Les cours à l’espace artistique Mo’Zar ont repris mercredi. Il est 16 heures. Une vingtaine de jeunes âgés de 12 à 20 ans investissent peu à peu l’étage de l’ancien domicile de feu José Thérèse à Roche-Bois. En attendant leur professeur, le trompettiste Philippe Thomas (Après le décès de José Thérèse, Philippe Thomas s’est vu confier la direction des cours) qui ne tardera pas à arriver, les élèves, dont certains toujours en uniforme, gagnent les pièces de répétition avant de déballer les instruments mis ici à leur disposition. Dans cette vieille maison aux murs sans parure, plafonds fissurés et rares meubles abîmés, les instruments — même ceux qui doivent être réparés — prennent des allures de mobilier. Sur la terrasse, quelques élèves, contemplent la pluie qui tombe, tout en se morfondant de l’arrivée de leur professeur.
Ces jeunes qui fréquentent l’espace artistique Mo’Zar sont ceux qui ont décidé de consacrer leur temps libre à l’apprentissage de la musique. Aussitôt rentrée chez elle après l’école, Otavia Francis, 16 ans, joueuse de flûte traversière, a enfilé une autre tenue pour se précipiter à son cours de musique. «En ce moment, nous répétons pour le concert du 31 janvier qui se tiendra au Morne dans le cadre de l’abolition de l’esclavage». Cette étudiante en forme 4 fait partie des élèves entrés à l’atelier il y a quelques années. «J’ai toujours aimé la musique. Plus tard, j’aimerais être musicienne», nous dit la Rocheboisienne.

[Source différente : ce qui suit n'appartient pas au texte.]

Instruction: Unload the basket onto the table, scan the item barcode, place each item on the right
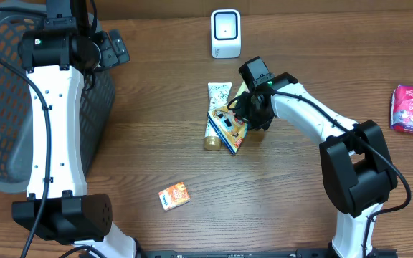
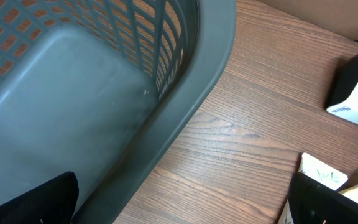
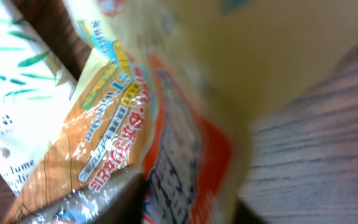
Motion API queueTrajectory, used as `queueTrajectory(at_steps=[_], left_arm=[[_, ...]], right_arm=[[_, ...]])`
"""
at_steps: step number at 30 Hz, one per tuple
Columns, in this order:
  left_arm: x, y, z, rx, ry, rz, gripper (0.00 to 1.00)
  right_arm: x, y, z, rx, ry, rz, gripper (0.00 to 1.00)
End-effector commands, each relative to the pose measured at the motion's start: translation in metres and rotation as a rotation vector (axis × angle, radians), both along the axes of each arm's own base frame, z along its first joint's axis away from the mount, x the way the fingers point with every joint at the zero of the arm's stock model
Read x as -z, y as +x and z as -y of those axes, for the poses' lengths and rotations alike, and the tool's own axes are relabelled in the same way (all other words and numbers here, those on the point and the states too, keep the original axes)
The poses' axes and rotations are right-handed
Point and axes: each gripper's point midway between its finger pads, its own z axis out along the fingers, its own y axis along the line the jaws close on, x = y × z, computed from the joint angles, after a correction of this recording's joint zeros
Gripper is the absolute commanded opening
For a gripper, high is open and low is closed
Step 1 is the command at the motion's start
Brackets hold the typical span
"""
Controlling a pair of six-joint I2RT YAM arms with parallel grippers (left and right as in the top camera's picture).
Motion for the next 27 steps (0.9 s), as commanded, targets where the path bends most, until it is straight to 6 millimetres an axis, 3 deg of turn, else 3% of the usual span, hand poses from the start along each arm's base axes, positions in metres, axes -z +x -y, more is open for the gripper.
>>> queueTrajectory(at_steps=[1, 5, 8, 12, 15, 20, 24, 27], left_arm=[[0.006, 0.000, 0.001, 0.004, -0.004, -0.020, 1.00], [0.006, 0.000, 0.001, 0.004, -0.005, -0.019, 1.00], [0.006, 0.000, 0.001, 0.004, -0.004, -0.019, 1.00], [0.006, 0.000, 0.001, 0.004, -0.004, -0.019, 1.00], [0.006, 0.000, 0.001, 0.004, -0.004, -0.019, 1.00], [0.006, 0.000, 0.001, 0.004, -0.004, -0.019, 1.00], [0.006, 0.000, 0.001, 0.004, -0.004, -0.019, 1.00], [0.006, 0.001, 0.001, 0.005, -0.005, -0.019, 1.00]], right_arm=[[0.004, 0.001, 0.005, 0.019, -0.025, -0.004, 0.05], [0.004, -0.013, 0.003, 0.004, -0.005, -0.067, 0.04], [-0.003, -0.035, -0.015, -0.086, 0.112, -0.156, 0.04], [-0.033, -0.079, -0.049, -0.201, 0.388, -0.339, 0.04], [-0.066, -0.105, -0.071, -0.275, 0.624, -0.451, 0.04], [-0.112, -0.119, -0.089, -0.289, 0.900, -0.561, 0.04], [-0.147, -0.119, -0.097, -0.289, 1.104, -0.615, 0.04], [-0.153, -0.115, -0.096, -0.266, 1.138, -0.634, 0.04]])
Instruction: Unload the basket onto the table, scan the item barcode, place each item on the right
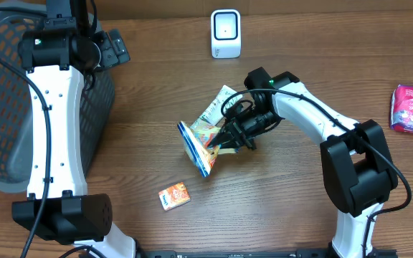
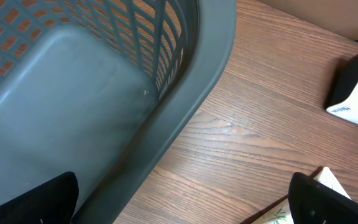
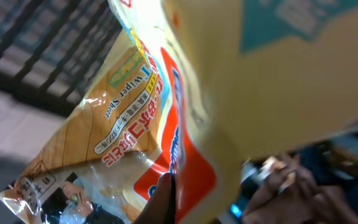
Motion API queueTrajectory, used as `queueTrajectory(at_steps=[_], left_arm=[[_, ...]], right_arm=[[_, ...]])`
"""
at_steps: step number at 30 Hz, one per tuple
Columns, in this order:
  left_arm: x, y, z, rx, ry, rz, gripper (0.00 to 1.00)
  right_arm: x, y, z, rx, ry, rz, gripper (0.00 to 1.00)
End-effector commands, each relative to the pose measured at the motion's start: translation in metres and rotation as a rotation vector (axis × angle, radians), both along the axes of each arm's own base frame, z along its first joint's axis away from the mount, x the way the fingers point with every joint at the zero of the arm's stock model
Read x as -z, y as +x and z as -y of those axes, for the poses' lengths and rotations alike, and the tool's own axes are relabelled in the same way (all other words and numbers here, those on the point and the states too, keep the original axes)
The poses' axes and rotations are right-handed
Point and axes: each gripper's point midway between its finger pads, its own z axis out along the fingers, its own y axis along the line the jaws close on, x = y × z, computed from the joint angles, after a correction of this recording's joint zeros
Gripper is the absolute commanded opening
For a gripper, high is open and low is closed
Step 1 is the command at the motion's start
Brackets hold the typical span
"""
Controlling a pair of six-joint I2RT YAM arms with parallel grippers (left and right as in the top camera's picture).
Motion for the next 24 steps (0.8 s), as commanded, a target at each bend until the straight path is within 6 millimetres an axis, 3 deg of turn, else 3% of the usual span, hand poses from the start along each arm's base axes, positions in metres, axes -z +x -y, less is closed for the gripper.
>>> queueTrajectory(at_steps=[1, 4, 7, 8, 11, 16, 20, 22, 24], left_arm=[[0.006, 0.000, 0.001, 0.005, -0.005, -0.020, 1.00], [0.006, 0.001, 0.001, 0.004, -0.005, -0.019, 1.00], [0.006, 0.000, 0.001, 0.004, -0.005, -0.020, 1.00], [0.006, 0.000, 0.001, 0.004, -0.005, -0.019, 1.00], [0.006, 0.000, 0.001, 0.004, -0.005, -0.019, 1.00], [0.006, 0.000, 0.001, 0.005, -0.005, -0.019, 1.00], [0.006, 0.000, 0.002, 0.005, -0.005, -0.020, 1.00], [0.006, 0.000, 0.002, 0.005, -0.005, -0.019, 1.00], [0.006, 0.000, 0.001, 0.005, -0.005, -0.019, 1.00]], right_arm=[[-0.033, 0.006, -0.004, 0.027, 0.179, -0.059, 0.04], [-0.024, 0.010, 0.000, 0.041, 0.121, -0.058, 0.04], [0.017, 0.022, 0.010, 0.048, -0.089, 0.076, 0.04], [0.035, 0.025, 0.018, 0.048, -0.199, 0.116, 0.04], [0.064, 0.029, 0.039, 0.037, -0.397, 0.185, 0.04], [0.100, 0.037, 0.082, 0.010, -0.711, 0.295, 0.05], [0.115, 0.049, 0.111, -0.043, -0.876, 0.423, 0.35], [0.119, 0.055, 0.122, -0.051, -0.942, 0.462, 0.41], [0.119, 0.064, 0.131, -0.083, -0.989, 0.535, 0.56]])
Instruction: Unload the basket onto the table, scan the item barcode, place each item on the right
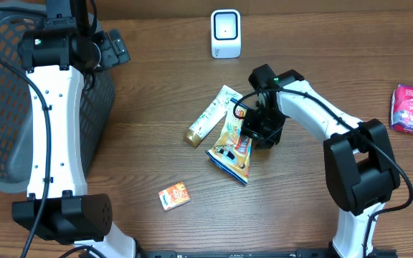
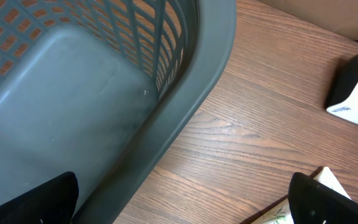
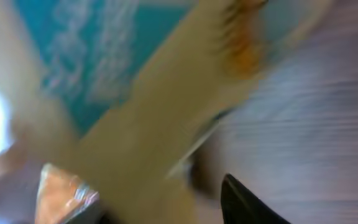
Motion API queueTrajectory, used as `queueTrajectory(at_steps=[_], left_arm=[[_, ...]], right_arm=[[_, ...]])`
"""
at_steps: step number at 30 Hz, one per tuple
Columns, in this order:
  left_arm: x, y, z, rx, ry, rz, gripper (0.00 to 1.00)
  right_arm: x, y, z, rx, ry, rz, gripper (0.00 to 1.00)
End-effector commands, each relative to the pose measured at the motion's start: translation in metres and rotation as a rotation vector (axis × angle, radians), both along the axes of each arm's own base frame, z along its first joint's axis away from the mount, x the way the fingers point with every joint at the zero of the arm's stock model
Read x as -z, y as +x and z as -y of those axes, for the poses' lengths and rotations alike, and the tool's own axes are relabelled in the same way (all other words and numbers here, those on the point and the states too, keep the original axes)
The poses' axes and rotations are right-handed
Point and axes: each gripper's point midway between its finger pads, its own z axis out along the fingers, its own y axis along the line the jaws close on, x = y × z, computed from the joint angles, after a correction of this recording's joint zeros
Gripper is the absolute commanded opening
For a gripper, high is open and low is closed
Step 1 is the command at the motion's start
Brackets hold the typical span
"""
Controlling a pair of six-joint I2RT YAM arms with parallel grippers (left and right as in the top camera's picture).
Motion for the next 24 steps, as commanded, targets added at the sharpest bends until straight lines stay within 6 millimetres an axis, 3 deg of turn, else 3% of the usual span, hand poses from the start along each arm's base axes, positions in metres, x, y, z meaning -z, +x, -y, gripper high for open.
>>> queueTrajectory(at_steps=[1, 5, 9, 12, 16, 20, 24], left_arm=[[0.006, 0.000, 0.001, 0.005, -0.005, -0.020, 1.00], [0.006, 0.000, 0.002, 0.005, -0.005, -0.020, 1.00], [0.006, 0.000, 0.001, 0.005, -0.005, -0.020, 1.00], [0.006, 0.000, 0.001, 0.005, -0.005, -0.020, 1.00], [0.006, 0.000, 0.002, 0.005, -0.005, -0.020, 1.00], [0.006, 0.000, 0.002, 0.005, -0.005, -0.020, 1.00], [0.006, 0.000, 0.002, 0.005, -0.005, -0.020, 1.00]], right_arm=[[0.003, 0.021, 0.026, -0.084, -0.154, 0.124, 0.60], [-0.023, 0.036, 0.033, -0.161, -0.211, 0.185, 0.79], [-0.067, 0.050, 0.042, -0.190, -0.324, 0.252, 0.80], [-0.106, 0.055, 0.034, -0.225, -0.352, 0.317, 0.80], [-0.141, 0.036, 0.011, -0.333, -0.343, 0.342, 0.79], [-0.148, 0.014, -0.007, -0.508, -0.486, 0.406, 0.75], [-0.153, -0.011, -0.042, -0.647, -0.590, 0.512, 0.76]])
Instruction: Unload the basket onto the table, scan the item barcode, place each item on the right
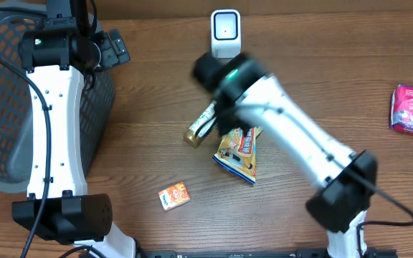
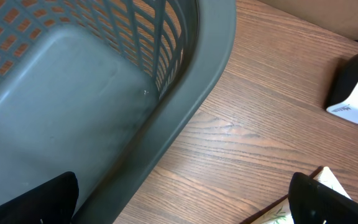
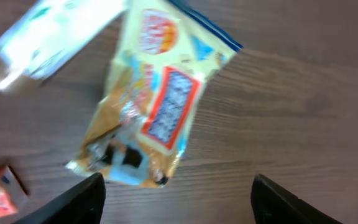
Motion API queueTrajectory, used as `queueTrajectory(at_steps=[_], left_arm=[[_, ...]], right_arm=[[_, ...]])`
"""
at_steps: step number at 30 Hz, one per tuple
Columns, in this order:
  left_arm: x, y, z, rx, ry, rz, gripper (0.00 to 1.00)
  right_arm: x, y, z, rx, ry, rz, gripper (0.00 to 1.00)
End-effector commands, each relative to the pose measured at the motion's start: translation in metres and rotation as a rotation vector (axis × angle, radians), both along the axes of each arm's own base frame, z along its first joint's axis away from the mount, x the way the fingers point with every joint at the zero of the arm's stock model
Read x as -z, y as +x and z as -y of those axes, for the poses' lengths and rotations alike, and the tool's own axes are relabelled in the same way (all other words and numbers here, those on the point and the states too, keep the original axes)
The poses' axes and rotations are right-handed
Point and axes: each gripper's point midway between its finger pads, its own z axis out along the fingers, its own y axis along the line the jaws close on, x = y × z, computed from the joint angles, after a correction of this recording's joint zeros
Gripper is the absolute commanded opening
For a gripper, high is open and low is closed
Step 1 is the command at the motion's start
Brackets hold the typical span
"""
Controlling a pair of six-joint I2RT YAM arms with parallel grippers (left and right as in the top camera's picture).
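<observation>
The item, a yellow and orange packet (image 1: 239, 154) with a blue end, lies flat on the wooden table; the right wrist view shows its printed face (image 3: 157, 115). My right gripper (image 3: 178, 182) hangs open above it with nothing between its fingers; in the overhead view that arm is a blur over the middle of the table. The white barcode scanner (image 1: 225, 33) stands at the far edge, also seen as the scanner (image 2: 356, 87). My left gripper (image 2: 184, 182) is open and holds nothing, beside the basket rim.
A white tube (image 1: 201, 123) lies just left of the packet. A small orange box (image 1: 174, 195) sits nearer the front. A grey mesh basket fills the left side. A pink packet rests at the right edge.
My right gripper was down at the packet's upper end; now it is open and higher, with the packet lying free on the table. The arm has moved left. The left arm has not moved.
First my right gripper was at the packet, which lay across the tube. Then the packet was held tilted up to the left and the tube had turned. Then the packet was down right of the tube. Now it lies let go.
</observation>
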Motion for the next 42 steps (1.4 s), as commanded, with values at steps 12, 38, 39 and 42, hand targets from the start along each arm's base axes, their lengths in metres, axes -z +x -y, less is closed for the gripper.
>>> queueTrajectory(at_steps=[12, 38, 39, 42], left_arm=[[0.006, 0.001, 0.001, 0.004, -0.005, -0.019, 1.00], [0.006, 0.001, 0.001, 0.004, -0.004, -0.019, 1.00], [0.006, 0.001, 0.001, 0.004, -0.005, -0.019, 1.00], [0.006, 0.001, 0.001, 0.004, -0.005, -0.019, 1.00]], right_arm=[[0.017, -0.076, -0.023, -0.352, -0.323, 0.079, 1.00], [0.122, -0.074, -0.040, -0.595, -0.292, 0.138, 0.98], [0.125, -0.071, -0.038, -0.590, -0.286, 0.139, 0.95], [0.133, -0.064, -0.024, -0.554, -0.298, 0.126, 0.93]])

L’atelier Mo’Zar a été créé le 2 février 1996 pour les enfants issus des régions défavorisés, dont des recalés du CPE. Dix-neuf ans plus tard, ce sont aussi des élèves du secondaire et du tertiaire qui s’y sont inscrits. Yannick Louise, 19 ans, est un étudiant à l’UTM (Université de Technologie de Maurice). Comme les autres élèves, cet habitant de Pointe-aux-Piments se rend aux cours trois fois la semaine. «J’ai d’abord appris la flûte, puis j’ai voulu essayer le saxophone. Car, comme mon père, René Louise, vocaliste jazz, je joue aussi dans les hôtels. Bien que j’étudie le Management pour trouver un emploi stable, je continuerai, durant mon temps libre, à jouer dans des hôtels». Ce voeu de faire carrière dans la musique est aussi celui de beaucoup d’entre eux. Comme le plus jeune, Jazzy Christophe, 12 ans et habitant Batterie Cassée. Quant à Fabien Alexandre, 16 ans et habitant Grand-Baie, il ne sait pas encore s’il embrassera une carrière dans la musique. En tout cas, il travaille d’arrache-pied pour se perfectionner au saxophone. «La musique, c’est un petit plus dans ma vie», dit celui qui suit des cours depuis quatre ans maintenant. À l’issue de ce parcours, il est considéré comme ayant un bon niveau. Selon lui, son mentor José Thérèse y est pour beaucoup. «Il m’a transmis son goût pour la musique. J’ai eu de la chance, j’ai beaucoup appris de lui».